## PROBLEM STATEMENT
Return each record shown below exactly, with none omitted.
Top of PROVIDED DATA
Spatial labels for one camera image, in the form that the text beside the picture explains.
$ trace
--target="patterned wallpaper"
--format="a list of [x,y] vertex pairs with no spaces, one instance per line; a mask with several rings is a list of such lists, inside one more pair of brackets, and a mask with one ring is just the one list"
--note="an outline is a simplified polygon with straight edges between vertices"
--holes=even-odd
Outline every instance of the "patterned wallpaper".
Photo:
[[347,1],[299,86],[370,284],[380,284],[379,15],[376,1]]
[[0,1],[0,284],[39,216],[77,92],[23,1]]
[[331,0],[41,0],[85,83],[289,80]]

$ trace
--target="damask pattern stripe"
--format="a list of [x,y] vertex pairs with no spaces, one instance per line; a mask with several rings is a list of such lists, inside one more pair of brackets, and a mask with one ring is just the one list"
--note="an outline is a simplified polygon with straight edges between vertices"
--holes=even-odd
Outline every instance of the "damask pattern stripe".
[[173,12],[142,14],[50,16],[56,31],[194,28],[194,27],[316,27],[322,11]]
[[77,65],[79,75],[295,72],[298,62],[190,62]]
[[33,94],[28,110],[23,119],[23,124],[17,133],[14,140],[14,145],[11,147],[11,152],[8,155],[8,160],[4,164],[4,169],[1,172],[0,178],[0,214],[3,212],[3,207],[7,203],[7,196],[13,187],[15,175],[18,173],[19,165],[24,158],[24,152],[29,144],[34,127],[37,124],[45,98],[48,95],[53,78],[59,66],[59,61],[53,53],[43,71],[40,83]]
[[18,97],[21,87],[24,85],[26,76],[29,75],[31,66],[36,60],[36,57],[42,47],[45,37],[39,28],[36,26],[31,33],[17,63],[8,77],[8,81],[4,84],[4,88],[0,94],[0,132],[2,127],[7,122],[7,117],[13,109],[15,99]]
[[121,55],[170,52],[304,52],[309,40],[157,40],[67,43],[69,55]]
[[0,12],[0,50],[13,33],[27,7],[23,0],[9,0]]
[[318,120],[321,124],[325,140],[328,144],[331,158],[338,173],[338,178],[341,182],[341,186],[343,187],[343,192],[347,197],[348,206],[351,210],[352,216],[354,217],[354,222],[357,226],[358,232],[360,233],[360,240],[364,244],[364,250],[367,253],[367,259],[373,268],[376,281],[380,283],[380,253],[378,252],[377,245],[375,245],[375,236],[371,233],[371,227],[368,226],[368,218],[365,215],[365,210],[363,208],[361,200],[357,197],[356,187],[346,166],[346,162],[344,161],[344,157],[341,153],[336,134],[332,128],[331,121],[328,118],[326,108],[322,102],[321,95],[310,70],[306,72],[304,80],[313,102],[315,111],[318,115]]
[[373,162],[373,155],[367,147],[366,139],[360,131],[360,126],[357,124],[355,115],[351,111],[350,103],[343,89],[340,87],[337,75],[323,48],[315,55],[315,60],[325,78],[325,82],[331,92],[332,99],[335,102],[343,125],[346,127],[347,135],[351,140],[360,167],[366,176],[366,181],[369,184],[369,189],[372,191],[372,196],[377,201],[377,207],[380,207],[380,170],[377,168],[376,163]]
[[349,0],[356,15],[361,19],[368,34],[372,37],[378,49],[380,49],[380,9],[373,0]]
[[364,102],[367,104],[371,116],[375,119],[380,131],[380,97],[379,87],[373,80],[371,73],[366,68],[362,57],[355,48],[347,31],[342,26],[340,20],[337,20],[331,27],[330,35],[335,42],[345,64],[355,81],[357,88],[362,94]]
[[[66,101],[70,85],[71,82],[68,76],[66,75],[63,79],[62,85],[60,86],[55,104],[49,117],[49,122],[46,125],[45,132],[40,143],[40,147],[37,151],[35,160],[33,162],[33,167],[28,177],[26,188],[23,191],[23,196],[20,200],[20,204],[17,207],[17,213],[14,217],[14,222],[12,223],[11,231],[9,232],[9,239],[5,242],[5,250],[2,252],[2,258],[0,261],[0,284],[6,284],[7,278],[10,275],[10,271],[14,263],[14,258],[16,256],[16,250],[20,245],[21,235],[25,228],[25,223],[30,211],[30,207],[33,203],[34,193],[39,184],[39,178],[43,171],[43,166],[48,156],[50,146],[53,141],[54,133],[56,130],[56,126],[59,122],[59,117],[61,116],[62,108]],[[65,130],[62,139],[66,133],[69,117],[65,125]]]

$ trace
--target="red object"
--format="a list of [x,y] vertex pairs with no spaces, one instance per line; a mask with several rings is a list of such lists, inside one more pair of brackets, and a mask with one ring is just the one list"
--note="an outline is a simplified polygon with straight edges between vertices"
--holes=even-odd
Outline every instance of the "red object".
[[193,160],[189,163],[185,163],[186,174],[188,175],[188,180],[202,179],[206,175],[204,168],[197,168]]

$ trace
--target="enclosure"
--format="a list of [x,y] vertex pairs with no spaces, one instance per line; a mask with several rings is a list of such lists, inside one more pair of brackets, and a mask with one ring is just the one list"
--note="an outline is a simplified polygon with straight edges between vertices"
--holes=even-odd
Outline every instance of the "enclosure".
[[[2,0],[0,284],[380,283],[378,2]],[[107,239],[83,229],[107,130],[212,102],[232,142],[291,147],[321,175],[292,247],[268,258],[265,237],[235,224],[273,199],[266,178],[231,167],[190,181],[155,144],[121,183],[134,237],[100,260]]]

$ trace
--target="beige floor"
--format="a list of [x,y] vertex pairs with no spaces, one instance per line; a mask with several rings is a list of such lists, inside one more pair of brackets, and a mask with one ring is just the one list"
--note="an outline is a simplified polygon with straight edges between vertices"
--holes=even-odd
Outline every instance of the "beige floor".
Bottom of PROVIDED DATA
## SOLUTION TO THIS TASK
Spatial labels for one camera image, in the form that the text beside the picture explains.
$ trace
--target="patterned wallpaper"
--format="a list of [x,y] vertex pairs with no spaces, one instance per line; a mask with several rings is a list of such lists, inside one more pair of brackets, and a mask with one ring is just the one list"
--note="an outline is a simplified polygon with straight edges between vertices"
--holes=even-odd
Outline every instance of the "patterned wallpaper".
Photo:
[[347,1],[299,86],[370,284],[380,284],[379,15],[376,1]]
[[0,1],[0,284],[39,216],[77,92],[23,1]]
[[331,0],[41,0],[85,83],[289,80]]

$ trace
--target="damask pattern stripe"
--format="a list of [x,y] vertex pairs with no spaces, one instance per line; a mask with several rings is a list of such lists, inside one more pair of brackets, and a mask with one ring is just the one list"
--note="an outline is a simplified polygon with straight edges between vertices"
--holes=even-odd
Outline every instance of the "damask pattern stripe".
[[173,12],[142,14],[50,16],[56,31],[194,28],[194,27],[316,27],[322,11]]
[[77,65],[79,75],[295,72],[298,62],[190,62]]
[[33,94],[28,110],[23,119],[23,124],[17,133],[14,140],[14,145],[11,147],[11,152],[8,155],[8,160],[4,164],[4,169],[1,172],[0,178],[0,214],[3,212],[3,207],[7,203],[7,196],[13,187],[15,175],[18,173],[19,165],[24,158],[24,152],[29,144],[34,127],[37,124],[45,98],[48,95],[53,78],[59,66],[59,61],[53,53],[43,71],[40,83]]
[[18,97],[21,87],[24,85],[26,76],[29,75],[31,66],[36,60],[36,57],[42,47],[45,37],[39,28],[36,26],[31,33],[17,63],[8,77],[8,81],[4,84],[4,88],[0,94],[0,132],[2,127],[7,122],[7,117],[13,109],[15,99]]
[[121,55],[170,52],[304,52],[309,40],[157,40],[67,43],[69,55]]
[[0,12],[0,50],[13,33],[27,7],[23,0],[9,0]]
[[318,120],[321,124],[325,140],[328,144],[331,158],[338,173],[338,178],[341,182],[341,186],[343,187],[343,192],[347,197],[348,206],[351,210],[352,216],[354,217],[354,222],[357,226],[358,232],[360,233],[360,240],[364,244],[364,250],[367,253],[367,259],[373,268],[376,281],[380,283],[380,253],[378,252],[377,245],[375,245],[375,236],[371,233],[371,227],[368,226],[368,218],[365,215],[365,210],[363,208],[361,200],[357,197],[356,187],[346,166],[346,162],[344,161],[344,157],[341,153],[336,134],[332,128],[331,121],[328,118],[326,108],[322,102],[321,95],[310,70],[306,72],[304,80],[313,102],[315,111],[318,115]]
[[373,162],[373,155],[367,147],[366,139],[360,131],[360,126],[357,124],[355,115],[351,111],[350,103],[343,89],[340,87],[337,75],[323,48],[315,55],[315,60],[325,78],[325,82],[331,92],[332,99],[335,102],[343,125],[346,127],[347,135],[351,140],[360,167],[366,176],[366,181],[369,184],[369,189],[372,191],[372,196],[377,201],[377,207],[380,207],[380,170],[377,168],[376,163]]
[[349,0],[356,15],[361,19],[368,34],[372,37],[378,49],[380,49],[380,9],[373,0]]
[[364,102],[367,104],[371,116],[375,119],[380,131],[380,97],[379,87],[373,80],[371,73],[366,68],[362,57],[355,48],[347,31],[342,26],[340,20],[337,20],[331,27],[330,35],[335,42],[345,64],[355,81],[357,88],[362,94]]
[[[66,101],[70,85],[71,82],[68,76],[66,75],[63,79],[62,85],[60,86],[55,104],[49,117],[49,122],[46,125],[45,132],[40,143],[40,147],[37,151],[35,160],[33,162],[33,167],[28,177],[26,188],[23,191],[23,196],[20,200],[20,204],[17,207],[17,213],[14,217],[14,222],[12,223],[11,231],[9,232],[9,239],[5,242],[5,250],[2,252],[2,258],[0,261],[0,284],[6,284],[7,278],[10,275],[10,271],[14,263],[14,258],[16,256],[16,250],[20,245],[21,235],[25,228],[25,223],[30,211],[30,207],[33,203],[34,193],[39,184],[39,178],[43,171],[43,166],[48,156],[50,146],[53,141],[54,133],[56,130],[56,126],[59,122],[59,117],[61,116],[62,108]],[[65,130],[62,139],[66,133],[69,117],[65,125]]]

$ trace
--target="red object"
--format="a list of [x,y] vertex pairs with no spaces, one instance per line; a mask with several rings is a list of such lists, inside one more pair of brackets, and a mask with one ring is just the one list"
--note="an outline is a simplified polygon with straight edges between vertices"
--holes=even-odd
Outline every instance of the "red object".
[[193,160],[189,163],[185,163],[186,174],[188,175],[188,180],[202,179],[206,175],[204,168],[197,168]]

$ trace
--target="enclosure"
--format="a list of [x,y] vertex pairs with no spaces, one instance per line; a mask with several rings is a list of such lists, inside one more pair of brackets, and a mask with one ring is just the one list"
--note="an outline is a simplified polygon with straight edges between vertices"
--holes=even-odd
Outline every instance of the "enclosure".
[[[2,0],[0,284],[380,283],[378,2]],[[107,239],[83,229],[107,130],[212,102],[232,142],[291,147],[321,175],[292,247],[268,258],[265,237],[235,224],[273,199],[266,178],[231,167],[190,181],[155,144],[121,183],[134,237],[100,260]]]

$ trace
--target="beige floor"
--format="a list of [x,y] vertex pairs with no spaces, one instance per line; a mask with several rings is a list of such lists, inside one more pair of brackets, and a mask with one ring is just the one list"
--note="an outline is a simplified polygon with straight edges between vertices"
--holes=even-odd
Outline every instance of the "beige floor".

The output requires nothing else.